WHAT NEEDS TO BE DONE: Your response should consist of one number, the count of lines below that contain "green".

[Data items]
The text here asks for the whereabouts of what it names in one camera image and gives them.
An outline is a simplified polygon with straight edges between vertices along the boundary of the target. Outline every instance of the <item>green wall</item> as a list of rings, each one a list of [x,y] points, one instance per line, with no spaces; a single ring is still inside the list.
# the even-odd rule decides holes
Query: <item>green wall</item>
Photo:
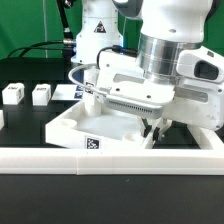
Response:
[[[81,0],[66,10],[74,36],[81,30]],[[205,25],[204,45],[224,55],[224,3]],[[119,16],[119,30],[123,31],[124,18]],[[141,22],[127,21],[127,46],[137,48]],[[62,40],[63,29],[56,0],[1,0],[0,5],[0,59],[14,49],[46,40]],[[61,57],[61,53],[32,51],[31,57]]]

---

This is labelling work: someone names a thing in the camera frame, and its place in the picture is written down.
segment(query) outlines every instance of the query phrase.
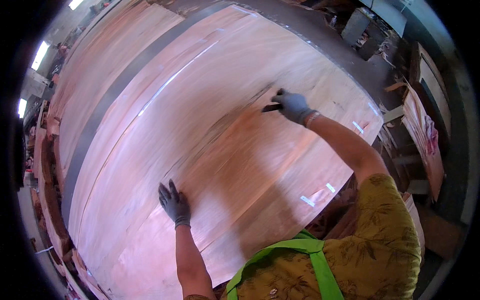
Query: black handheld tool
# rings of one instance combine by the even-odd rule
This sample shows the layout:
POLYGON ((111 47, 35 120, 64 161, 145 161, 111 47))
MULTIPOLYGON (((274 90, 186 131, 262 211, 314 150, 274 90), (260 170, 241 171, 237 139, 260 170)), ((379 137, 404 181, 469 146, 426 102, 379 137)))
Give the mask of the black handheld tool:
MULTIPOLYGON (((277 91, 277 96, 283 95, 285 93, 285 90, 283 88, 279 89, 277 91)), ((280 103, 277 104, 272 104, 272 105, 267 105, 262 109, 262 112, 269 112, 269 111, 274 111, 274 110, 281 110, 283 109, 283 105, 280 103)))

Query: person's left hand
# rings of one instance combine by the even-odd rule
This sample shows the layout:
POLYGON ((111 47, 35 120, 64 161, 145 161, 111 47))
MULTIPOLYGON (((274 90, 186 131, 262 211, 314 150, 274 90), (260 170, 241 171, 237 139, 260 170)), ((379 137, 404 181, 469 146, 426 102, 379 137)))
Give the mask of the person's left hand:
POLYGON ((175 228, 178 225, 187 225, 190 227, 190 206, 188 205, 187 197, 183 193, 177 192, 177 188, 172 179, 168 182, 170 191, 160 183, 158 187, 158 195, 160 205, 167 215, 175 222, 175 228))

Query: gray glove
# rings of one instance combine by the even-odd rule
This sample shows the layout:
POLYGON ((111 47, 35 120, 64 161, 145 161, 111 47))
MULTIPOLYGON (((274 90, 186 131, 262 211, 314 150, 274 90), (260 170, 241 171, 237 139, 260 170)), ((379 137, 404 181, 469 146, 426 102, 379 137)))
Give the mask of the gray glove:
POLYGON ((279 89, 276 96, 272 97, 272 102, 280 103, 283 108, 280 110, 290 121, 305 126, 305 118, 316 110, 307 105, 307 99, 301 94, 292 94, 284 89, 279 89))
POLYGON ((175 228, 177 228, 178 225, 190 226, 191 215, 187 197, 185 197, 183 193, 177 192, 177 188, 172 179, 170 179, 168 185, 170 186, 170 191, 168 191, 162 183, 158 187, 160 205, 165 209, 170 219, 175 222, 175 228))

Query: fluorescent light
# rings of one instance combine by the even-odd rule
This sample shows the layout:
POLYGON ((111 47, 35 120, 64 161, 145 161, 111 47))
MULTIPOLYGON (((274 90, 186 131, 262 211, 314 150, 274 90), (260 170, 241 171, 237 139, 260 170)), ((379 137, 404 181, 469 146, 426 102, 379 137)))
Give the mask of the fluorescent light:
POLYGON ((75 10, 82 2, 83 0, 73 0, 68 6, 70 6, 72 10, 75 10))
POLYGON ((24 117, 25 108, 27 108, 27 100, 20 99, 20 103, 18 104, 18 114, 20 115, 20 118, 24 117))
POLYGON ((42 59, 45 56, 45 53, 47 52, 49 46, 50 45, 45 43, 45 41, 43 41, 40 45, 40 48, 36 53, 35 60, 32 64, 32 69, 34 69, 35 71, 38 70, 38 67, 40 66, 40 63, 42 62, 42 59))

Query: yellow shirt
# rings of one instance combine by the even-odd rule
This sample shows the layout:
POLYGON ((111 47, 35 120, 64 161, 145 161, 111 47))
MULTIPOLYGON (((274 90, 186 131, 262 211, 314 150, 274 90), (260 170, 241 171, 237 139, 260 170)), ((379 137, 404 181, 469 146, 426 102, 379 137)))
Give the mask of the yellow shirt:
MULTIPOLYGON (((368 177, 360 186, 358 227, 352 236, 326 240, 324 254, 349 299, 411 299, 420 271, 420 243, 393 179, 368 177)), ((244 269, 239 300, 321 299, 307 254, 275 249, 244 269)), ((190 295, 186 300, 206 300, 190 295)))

* * *

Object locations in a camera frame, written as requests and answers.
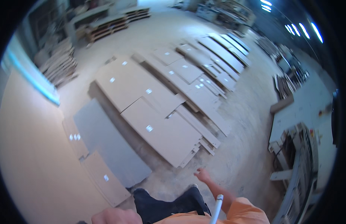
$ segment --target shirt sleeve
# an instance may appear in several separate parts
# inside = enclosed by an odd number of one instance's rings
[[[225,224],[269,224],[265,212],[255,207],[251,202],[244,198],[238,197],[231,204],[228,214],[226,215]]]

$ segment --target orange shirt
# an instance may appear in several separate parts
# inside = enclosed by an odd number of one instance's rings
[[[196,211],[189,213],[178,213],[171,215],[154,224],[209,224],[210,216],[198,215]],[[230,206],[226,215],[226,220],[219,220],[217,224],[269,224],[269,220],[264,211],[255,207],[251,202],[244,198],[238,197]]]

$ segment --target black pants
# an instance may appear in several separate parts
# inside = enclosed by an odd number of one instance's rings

OUTPUT: 2